As Bill Herenda of Comcast California points out, that defensive versatility is one of the main reasons Divac targeted Cauley-Stein in the first place.
It means the Kings will be able to pair Cauley-Stein with Cousins without having to worry about each other’s strengths. Essentially, they can placate the defense to whatever DMC does best and have the rookie fill in the gaps.
Ability on Offense
How Cauley-Stein complements Cousins on offense isn’t as clear.
At least at Kentucky, Cauley-Stein was seen as a limited offensive player. He never averaged more than 8.9 points per game or 14.2 per 40 minutes. Part of that can be explained by his 17.2 career usage percentage since Cauley-Stein was never a focal part of the Wildcats offense.
But it’s fair to note Cauley-Stein didn’t show much creativity in his chances either. According to Hoop-Math.com, 60.6 percent of his field-goal attempts were at the rim, with 69.2 percent of his baskets at the tin coming off assists.
For the Kings, there are two things on their side in terms of how this will mesh with Cousins. The first is that DMC has versatility to his offensive game.
Granted, throughout his career, 67.6 percent of Cousins’ field-goal attempts have come within 10 feet of the hoop.
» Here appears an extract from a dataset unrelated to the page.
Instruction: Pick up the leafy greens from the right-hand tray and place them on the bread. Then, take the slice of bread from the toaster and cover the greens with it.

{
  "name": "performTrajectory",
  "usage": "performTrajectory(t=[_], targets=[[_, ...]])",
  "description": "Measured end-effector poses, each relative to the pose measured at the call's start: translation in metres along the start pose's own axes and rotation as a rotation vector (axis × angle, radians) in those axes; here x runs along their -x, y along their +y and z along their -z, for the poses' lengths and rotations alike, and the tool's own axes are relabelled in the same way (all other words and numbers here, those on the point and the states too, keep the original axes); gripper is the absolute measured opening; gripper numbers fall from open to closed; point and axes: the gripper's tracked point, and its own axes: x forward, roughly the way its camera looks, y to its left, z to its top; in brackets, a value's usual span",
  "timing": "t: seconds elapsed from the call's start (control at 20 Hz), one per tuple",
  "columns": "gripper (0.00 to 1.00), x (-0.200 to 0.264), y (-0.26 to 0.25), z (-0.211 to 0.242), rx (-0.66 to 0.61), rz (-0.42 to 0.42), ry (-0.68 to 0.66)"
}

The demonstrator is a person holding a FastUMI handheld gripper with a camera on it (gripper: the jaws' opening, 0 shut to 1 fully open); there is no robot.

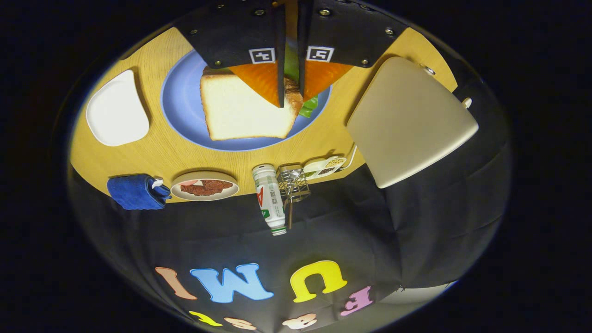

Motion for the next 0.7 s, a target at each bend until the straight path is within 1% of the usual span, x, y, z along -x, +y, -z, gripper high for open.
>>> performTrajectory(t=[0.05, 0.1, 0.2, 0.25, 0.35, 0.45, 0.55, 0.65, 0.7], targets=[[0.1, -0.001, 0.003, 0.0, 0.003, -0.007, -0.004], [0.2, 0.0, 0.003, -0.001, 0.005, -0.006, -0.004], [0.27, -0.002, 0.011, 0.002, -0.005, -0.038, -0.002], [0.37, -0.001, 0.009, 0.0, 0.0, -0.032, -0.013], [0.4, 0.001, 0.013, -0.001, 0.005, -0.043, -0.018], [0.47, 0.002, 0.015, -0.002, 0.011, -0.045, -0.022], [0.49, 0.003, 0.02, 0.0, 0.009, -0.067, -0.027], [0.66, 0.006, 0.027, -0.003, 0.023, -0.092, -0.045], [0.78, 0.006, 0.031, -0.003, 0.033, -0.1, -0.055]])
But he can also stretch his offense to the mid-range and knock down jumpers, knocking down 38.3 percent of his 253 attempts between 16 feet and the three-point line in 2014-15.
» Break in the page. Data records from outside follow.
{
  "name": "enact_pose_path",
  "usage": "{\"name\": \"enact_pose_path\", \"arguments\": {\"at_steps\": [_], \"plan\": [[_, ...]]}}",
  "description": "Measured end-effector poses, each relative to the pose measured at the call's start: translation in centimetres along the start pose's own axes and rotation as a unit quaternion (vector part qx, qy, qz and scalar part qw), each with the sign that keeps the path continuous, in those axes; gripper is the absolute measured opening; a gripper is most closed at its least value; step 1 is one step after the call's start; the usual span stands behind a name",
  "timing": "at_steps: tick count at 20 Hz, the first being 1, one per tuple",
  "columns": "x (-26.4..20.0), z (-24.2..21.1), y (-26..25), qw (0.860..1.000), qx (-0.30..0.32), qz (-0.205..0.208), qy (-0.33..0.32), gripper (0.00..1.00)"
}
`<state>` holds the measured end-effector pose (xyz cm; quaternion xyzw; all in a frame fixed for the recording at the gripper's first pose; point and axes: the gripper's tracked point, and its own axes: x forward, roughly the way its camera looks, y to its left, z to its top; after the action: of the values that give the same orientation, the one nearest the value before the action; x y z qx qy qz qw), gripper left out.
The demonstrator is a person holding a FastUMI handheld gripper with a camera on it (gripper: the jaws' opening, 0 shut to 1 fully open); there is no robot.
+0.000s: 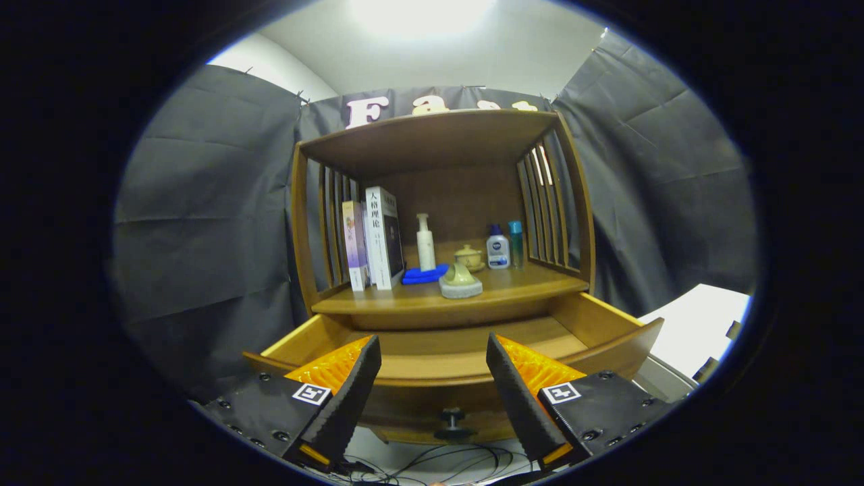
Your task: Pull open the drawer, take out the items inside it, and place them on the countertop above the cabinet.
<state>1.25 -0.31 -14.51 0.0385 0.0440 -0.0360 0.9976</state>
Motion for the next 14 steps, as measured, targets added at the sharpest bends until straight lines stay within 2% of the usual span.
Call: {"name": "enact_pose_path", "arguments": {"at_steps": [5,14], "plan": [[0.0,-3.6,-1.0,1.000,-0.001,-0.018,0.015,0.98],[1.9,-6.4,-1.9,0.999,-0.021,-0.035,0.026,0.98]]}}
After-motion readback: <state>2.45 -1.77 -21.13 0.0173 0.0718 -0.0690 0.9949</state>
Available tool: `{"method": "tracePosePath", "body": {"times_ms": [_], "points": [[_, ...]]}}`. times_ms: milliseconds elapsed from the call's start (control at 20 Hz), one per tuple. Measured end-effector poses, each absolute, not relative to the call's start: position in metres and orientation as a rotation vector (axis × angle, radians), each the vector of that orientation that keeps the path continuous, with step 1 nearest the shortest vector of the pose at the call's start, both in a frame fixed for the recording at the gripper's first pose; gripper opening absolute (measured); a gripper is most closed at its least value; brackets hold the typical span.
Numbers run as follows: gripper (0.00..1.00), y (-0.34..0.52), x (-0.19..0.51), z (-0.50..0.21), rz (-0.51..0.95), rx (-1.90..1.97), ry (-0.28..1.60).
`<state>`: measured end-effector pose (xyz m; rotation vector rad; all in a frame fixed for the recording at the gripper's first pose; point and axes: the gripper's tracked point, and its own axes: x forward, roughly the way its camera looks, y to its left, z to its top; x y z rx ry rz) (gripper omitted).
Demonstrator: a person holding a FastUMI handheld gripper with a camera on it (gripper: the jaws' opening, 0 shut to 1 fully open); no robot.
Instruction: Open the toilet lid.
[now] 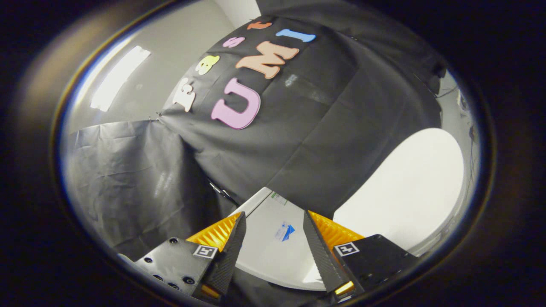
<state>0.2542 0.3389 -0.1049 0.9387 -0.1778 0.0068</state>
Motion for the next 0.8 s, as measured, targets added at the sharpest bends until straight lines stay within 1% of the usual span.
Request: {"method": "tracePosePath", "body": {"times_ms": [400,650,800], "points": [[0.84,0.336,0.225,-0.139,-0.148,1.089,-0.232],[0.84,0.331,0.214,-0.168,-0.222,1.160,-0.209],[0.72,0.328,0.205,-0.184,-0.260,1.188,-0.198]]}}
Cousins is also a willing passer, averaging a career-high 3.6 assists last season. That’s important because he’s going to continually command double-teams, and finding open teammates is the best way to counteract it.
Speaking of which, one of Cauley-Stein’s strengths on offense is moving without the ball. As noted by Jonathan Givony of Draft Express:
He’s also a significant weapon to have as a cutter and roller off the ball, where he finishes 61 percent of his attempts around the basket in non-post-up situations. This was his most frequent source of production in college, especially off lob plays, and will likely continue to be so in the NBA, particularly in pick and roll situations where his ability to just spring up off the floor off two feet for emphatic finishes is a highly coveted skill.
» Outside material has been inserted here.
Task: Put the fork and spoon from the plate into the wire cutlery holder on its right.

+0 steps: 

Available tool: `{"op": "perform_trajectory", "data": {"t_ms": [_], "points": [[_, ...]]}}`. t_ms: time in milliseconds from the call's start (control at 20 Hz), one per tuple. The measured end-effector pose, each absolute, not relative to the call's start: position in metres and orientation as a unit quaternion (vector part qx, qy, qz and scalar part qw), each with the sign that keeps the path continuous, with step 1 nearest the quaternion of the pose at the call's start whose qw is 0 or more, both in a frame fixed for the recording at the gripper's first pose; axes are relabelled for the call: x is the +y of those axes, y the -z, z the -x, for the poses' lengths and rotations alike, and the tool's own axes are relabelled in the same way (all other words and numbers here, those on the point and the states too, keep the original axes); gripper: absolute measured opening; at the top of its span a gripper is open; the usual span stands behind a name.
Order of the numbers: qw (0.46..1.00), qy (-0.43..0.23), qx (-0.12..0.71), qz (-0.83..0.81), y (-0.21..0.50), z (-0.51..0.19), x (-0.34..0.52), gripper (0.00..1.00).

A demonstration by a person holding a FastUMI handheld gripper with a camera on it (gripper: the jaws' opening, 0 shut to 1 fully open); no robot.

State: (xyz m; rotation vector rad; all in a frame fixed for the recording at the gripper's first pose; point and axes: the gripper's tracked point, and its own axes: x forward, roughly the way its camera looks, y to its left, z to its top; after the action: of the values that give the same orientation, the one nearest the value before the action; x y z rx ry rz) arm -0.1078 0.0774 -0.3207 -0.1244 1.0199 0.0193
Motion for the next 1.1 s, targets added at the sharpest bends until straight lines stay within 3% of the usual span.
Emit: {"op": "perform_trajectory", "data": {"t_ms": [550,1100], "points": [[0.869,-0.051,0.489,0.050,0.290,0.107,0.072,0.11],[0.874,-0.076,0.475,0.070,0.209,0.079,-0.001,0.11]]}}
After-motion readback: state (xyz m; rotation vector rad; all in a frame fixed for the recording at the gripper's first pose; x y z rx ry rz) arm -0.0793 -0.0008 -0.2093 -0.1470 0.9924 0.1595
Herenda seems to think it’s an area where the two can complement each other.
However, the Kings probably aren’t expecting much from Cauley-Stein on offense, nor does he need to provide much to be an effective player. As long as he knows his limitations and keeps to them, he should be fine.
After all, while he never scored much at Kentucky, he finished his career with a 59.3 percent field-goal percentage and an above-average 23.3 player efficiency rating. Think of Tyson Chandler and DeAndre Jordan—two players who don’t score a lot of points but who stick to their skill sets and are efficient. The Kings would be more than content with that sort of offensive output from Cauley-Stein if they got a similar return on the defensive end.
An Intriguing Future
If nothing else, it will be interesting to see how Cousins and Cauley-Stein play together. For his part, Cousins has already reached out to the rookie and expressed he’s looking forward to playing with him.
The argument can be made that the Kings would have been better off adding a big man with the capability to stretch the floor, thereby giving Cousins more room to work on offense. But that may not be necessary with DMC‘s offensive versatility. He’s not confined strictly to the paint and should still be effective regardless.
Not to mention the Kings have drafted floor-spacers in the past in Jimmer Fredette, Ben McLemore and Nik Stauskas, who all failed to make an impact from the get-go. In fact, according to Yahoo’s Adrian Wojnarowski, Sacramento traded Stauskas to the Philadelphia 76ers, along with Carl Landry, Jason Thompson and draft considerations in order to clear cap space.
The Kings are also reportedly pursuing Rajon Rondo, Wes Matthews and Monta Ellis with their cap space.
Assuming the Kings can sign a combination of that trio, or players who can make an immediate impact, they could have a pretty formidable roster. There will be plenty of players who can put the ball in the basket. But there may not be many who can make an impact on defense.
That makes the addition of Cauley-Stein even more important.